Anyone who carries extra weight in their chest may find it as problematic as extra body weight elsewhere. Excess upper body weight can lead to bad posture, back pain and cause breasts to sag. Like any other fat loss program, you must utilize aerobic training and chest strengthening exercises to reduce your breast size.
Push-Ups
Push-ups are a simple exercise that work all of your pectoral muscles. Lie face down on the floor and place your weight on your hands and toes. Slowly bend your arms, lower your body to the floor then push up to starting position. You may also do a modified push up where your knees are bent and resting on the floor. Do four sets of 15 reps, three times a week.
Incline Press
Grab a pair of dumbbells and lie down on an incline bench. Extend your arms over your body with palms facing forward and ends of the dumbbells touching one another. Slowly bend your elbows and lower the weights until upper arms are parallel to the floor. Push them back up to the starting position. These exercises target the upper chest muscles. Do four sets of 15 reps, three times a week.
Decline Press
Decline presses target the lower chest muscles and are done on a decline bench. Grab the dumbbells and lie down with your feet secured under the pads.

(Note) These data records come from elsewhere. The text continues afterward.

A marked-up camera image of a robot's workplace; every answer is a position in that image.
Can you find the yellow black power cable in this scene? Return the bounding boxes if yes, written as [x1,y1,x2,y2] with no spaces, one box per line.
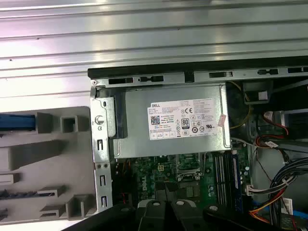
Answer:
[227,81,255,129]

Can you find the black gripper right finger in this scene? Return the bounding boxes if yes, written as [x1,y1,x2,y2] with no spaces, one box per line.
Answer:
[166,182,275,231]

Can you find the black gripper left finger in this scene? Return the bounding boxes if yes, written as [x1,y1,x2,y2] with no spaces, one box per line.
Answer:
[62,181,169,231]

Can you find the green motherboard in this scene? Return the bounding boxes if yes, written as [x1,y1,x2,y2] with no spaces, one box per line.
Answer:
[113,144,253,212]

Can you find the black open PC case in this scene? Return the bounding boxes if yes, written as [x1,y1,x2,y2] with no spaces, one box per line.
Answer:
[87,55,308,231]

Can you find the black RAM slot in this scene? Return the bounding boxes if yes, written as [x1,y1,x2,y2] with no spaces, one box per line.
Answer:
[225,154,232,205]
[218,154,226,205]
[213,154,219,205]

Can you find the dark RAM stick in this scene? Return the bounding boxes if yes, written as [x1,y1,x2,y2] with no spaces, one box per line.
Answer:
[0,190,39,199]

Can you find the grey power supply unit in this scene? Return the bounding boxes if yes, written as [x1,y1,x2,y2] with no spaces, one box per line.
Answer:
[113,83,231,159]

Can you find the black wire bundle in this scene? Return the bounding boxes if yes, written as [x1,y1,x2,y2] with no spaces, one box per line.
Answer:
[269,157,308,231]

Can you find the orange red power wire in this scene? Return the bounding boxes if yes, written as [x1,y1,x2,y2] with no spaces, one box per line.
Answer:
[249,187,285,224]

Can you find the grey parts rack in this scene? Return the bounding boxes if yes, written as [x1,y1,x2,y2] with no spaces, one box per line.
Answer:
[0,105,98,226]

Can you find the CPU socket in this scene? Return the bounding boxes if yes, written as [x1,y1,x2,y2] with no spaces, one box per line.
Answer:
[177,157,202,181]

Extend your arms above your body, dumbbell ends touching and lower them until upper arms are parallel to the ground. Push them to starting position and do four sets of 15 reps, three times a week.
Cardio Exercise
Lose upper body weight by doing cardio exercise. Certain activities such as running, dancing and jumping rope may cause discomfort with large breasts. Try swimming, bicycling, elliptical training, rowing and brisk walking to burn calories and prevent breasts from bouncing too much. Aim for at least three to four sessions of cardio per week for a minimum of 45 minutes each session.